-- Data extract --
▼▼▼

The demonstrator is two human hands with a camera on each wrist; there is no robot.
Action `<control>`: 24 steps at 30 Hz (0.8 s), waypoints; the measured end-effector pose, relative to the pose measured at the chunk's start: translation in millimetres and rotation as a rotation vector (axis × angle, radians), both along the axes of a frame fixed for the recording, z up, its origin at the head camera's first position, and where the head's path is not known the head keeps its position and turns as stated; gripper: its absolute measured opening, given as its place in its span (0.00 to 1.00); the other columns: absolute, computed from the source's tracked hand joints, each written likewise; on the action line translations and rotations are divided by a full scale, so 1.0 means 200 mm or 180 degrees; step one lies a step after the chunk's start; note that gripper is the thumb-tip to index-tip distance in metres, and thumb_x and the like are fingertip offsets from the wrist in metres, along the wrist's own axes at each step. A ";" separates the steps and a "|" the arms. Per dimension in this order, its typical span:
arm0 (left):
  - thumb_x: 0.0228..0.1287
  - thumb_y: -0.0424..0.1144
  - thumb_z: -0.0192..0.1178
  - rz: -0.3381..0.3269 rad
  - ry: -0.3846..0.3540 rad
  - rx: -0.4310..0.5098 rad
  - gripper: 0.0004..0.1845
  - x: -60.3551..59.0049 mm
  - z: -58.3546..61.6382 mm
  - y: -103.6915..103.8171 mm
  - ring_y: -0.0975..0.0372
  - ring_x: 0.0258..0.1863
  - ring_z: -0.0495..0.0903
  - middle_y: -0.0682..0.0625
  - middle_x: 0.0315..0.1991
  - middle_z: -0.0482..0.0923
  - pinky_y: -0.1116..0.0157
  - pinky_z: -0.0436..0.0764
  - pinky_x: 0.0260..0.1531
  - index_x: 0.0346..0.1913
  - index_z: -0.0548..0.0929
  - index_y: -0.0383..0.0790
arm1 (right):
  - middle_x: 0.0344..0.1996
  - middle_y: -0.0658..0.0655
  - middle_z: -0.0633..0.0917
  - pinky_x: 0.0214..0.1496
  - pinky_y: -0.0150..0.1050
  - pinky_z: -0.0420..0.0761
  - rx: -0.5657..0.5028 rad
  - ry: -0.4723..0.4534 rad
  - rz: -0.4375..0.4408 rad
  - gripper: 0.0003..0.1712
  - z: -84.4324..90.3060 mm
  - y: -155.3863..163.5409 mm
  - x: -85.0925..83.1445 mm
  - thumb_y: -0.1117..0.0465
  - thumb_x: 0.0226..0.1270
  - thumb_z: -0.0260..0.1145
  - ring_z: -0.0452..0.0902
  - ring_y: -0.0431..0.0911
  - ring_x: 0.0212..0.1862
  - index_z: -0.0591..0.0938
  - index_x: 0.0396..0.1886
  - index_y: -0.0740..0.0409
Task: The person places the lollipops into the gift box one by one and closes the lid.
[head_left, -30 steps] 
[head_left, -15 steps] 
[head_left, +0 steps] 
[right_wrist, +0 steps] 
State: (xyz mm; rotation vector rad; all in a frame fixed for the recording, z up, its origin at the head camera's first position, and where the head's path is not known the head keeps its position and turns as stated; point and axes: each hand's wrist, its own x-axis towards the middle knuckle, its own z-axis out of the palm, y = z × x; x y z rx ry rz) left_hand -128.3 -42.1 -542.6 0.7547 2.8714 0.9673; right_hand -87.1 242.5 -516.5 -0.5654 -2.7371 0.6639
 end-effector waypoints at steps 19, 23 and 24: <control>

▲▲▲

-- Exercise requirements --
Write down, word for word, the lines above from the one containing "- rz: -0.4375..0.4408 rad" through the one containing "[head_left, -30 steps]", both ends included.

-- Answer to this problem --
  - rz: -0.4375..0.4408 rad
  - gripper: 0.0003..0.1712
  - z: -84.4324..90.3060 mm
  - y: -155.3863..163.5409 mm
  - x: -85.0925..83.1445 mm
  - thumb_y: -0.1117..0.0465
  - thumb_x: 0.0226..0.1270
  - thumb_z: -0.0260..0.1145
  - ring_z: -0.0452..0.0902
  - ring_y: -0.0431..0.0911
  - ring_x: 0.0212..0.1862
  - index_z: -0.0591..0.0938
  - index_x: 0.0396..0.1886
  - index_y: -0.0740..0.0409
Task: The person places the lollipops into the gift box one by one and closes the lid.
[head_left, -30 steps] 

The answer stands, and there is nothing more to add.